_Task item_.
For the string "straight", find every matching line in the records and copy it.

Stored dataset items:
--- START ---
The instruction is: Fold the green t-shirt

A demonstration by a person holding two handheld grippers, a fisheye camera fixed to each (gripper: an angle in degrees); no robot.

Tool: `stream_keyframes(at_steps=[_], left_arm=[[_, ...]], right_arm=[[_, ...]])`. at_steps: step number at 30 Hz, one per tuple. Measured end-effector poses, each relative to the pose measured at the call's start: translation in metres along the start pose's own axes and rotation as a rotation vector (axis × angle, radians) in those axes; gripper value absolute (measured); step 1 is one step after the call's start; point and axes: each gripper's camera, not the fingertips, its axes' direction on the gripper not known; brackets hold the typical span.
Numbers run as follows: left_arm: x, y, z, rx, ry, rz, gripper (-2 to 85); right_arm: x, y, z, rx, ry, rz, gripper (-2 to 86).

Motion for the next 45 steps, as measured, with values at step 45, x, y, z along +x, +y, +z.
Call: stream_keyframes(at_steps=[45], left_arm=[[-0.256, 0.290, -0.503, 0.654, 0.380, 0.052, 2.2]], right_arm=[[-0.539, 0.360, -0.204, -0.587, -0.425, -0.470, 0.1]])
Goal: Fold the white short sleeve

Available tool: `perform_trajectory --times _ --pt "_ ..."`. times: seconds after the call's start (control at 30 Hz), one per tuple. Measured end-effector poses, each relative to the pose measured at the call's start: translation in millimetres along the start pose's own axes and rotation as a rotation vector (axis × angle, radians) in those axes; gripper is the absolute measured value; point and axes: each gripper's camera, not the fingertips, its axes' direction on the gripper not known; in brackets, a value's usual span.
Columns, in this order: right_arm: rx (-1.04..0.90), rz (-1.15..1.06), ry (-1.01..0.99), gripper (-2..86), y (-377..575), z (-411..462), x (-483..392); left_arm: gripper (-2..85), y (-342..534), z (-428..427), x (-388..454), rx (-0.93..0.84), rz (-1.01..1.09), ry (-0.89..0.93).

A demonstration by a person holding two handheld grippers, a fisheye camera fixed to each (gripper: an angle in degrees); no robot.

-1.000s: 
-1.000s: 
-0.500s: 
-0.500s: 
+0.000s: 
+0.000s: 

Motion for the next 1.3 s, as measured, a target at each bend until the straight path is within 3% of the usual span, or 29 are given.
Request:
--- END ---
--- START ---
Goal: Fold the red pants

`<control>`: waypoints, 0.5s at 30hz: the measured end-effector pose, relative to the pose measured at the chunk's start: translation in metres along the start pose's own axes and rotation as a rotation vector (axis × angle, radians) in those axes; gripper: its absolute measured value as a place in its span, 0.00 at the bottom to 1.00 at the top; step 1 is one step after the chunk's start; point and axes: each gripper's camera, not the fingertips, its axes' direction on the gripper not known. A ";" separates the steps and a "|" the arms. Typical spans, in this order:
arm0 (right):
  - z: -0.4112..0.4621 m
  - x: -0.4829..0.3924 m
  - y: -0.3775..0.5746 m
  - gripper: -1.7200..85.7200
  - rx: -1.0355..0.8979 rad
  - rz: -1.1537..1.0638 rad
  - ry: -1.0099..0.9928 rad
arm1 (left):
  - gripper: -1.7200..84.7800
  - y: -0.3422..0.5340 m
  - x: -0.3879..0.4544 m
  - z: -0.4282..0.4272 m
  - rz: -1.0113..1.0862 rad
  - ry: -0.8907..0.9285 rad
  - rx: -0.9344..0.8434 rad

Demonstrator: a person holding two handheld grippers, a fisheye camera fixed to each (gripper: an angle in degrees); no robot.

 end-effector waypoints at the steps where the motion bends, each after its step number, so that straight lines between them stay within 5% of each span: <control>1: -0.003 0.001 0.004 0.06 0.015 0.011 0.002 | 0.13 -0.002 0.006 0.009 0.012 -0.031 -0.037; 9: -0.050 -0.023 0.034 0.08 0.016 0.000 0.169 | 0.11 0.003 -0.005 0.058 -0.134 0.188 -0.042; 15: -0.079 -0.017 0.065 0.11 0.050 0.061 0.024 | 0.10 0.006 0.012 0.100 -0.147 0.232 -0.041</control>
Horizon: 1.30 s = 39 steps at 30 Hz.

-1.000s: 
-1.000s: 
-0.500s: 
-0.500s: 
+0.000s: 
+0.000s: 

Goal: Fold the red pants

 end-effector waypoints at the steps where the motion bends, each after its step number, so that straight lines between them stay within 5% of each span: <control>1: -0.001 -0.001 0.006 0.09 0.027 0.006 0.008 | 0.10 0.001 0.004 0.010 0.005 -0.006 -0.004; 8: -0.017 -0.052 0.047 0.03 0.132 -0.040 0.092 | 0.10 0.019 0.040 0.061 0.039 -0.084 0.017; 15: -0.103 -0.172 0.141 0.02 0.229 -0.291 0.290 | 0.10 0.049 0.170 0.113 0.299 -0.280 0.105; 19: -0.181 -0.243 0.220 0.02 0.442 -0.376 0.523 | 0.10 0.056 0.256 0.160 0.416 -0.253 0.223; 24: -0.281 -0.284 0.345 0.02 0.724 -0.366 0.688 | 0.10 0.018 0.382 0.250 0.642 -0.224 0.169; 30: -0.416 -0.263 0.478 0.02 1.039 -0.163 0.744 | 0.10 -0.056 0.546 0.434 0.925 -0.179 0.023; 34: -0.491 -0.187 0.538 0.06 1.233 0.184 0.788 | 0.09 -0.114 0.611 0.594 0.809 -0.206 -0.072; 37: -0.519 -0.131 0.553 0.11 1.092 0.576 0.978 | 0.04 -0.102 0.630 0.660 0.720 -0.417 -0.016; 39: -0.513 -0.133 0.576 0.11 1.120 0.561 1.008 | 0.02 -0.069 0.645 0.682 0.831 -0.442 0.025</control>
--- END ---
_Completed task_.
Motion for the next 1.3 s, as measured, a target at each bend until the straight path is within 3% of the usual span, or 29 are given.
 end-effector waypoints at the steps where the motion bends, each after its step number, so that straight lines between them stay within 5% of each span: <control>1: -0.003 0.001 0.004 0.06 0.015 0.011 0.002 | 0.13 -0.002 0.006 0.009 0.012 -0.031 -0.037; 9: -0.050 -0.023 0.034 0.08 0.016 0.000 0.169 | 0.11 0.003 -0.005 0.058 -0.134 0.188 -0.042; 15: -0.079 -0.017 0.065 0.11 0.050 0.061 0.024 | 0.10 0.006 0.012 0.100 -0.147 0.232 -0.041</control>
 end-effector waypoints at the steps where the motion bends, each after its step number, so that straight lines between them stay within 5% of each span: <control>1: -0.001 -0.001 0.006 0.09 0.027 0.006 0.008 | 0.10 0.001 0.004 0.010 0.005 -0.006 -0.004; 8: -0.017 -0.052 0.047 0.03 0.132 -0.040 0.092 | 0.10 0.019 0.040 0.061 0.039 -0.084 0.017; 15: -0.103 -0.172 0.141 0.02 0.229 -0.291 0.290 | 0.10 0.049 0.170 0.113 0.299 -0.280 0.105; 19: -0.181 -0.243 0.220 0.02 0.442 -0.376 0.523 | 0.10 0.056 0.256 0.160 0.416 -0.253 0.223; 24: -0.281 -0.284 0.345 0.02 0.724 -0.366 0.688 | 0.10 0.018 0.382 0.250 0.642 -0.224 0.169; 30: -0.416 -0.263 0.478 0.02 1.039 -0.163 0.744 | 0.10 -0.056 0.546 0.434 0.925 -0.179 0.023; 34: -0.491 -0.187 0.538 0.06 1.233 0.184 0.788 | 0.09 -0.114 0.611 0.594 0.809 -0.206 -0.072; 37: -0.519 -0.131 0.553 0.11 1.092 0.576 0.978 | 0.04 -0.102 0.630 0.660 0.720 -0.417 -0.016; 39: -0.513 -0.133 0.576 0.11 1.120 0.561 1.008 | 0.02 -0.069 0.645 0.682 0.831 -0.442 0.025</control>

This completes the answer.